What to work on » Produce a verbatim copy of the lines from the one holding "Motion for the" through the last line of the listing, and nothing else.

Exercise data »

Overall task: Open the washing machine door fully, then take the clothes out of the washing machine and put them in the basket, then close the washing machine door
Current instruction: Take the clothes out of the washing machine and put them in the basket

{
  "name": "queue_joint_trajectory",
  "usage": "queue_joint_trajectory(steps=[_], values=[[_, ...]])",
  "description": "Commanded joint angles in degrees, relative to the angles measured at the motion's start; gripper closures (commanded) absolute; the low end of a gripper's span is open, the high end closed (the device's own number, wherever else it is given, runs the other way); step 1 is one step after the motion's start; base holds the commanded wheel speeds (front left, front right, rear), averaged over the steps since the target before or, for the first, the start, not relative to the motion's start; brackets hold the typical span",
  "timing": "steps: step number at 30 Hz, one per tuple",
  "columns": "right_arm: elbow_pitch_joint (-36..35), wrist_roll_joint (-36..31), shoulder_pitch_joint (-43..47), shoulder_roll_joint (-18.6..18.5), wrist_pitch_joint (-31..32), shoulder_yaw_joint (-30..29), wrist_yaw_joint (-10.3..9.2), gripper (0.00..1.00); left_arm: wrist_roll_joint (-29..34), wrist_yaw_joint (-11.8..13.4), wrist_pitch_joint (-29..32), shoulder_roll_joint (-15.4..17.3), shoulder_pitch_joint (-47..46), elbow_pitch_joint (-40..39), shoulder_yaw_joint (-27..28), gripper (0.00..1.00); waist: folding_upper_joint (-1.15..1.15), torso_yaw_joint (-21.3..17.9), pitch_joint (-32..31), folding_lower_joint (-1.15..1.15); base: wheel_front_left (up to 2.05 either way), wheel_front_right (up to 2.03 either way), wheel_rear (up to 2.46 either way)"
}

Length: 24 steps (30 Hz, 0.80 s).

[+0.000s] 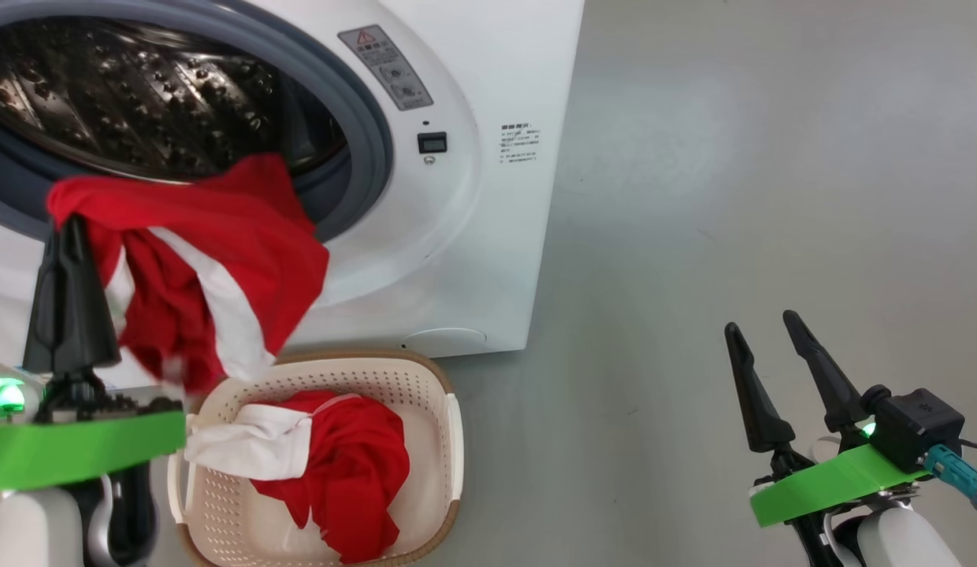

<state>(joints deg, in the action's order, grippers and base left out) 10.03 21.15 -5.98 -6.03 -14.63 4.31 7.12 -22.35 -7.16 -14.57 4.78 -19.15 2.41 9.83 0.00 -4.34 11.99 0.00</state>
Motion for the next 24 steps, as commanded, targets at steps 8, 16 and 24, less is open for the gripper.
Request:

Task result »
Motion for the next 24 steps, as commanded, targets at steps 8, 16 and 24, less is open for the gripper.
Request:

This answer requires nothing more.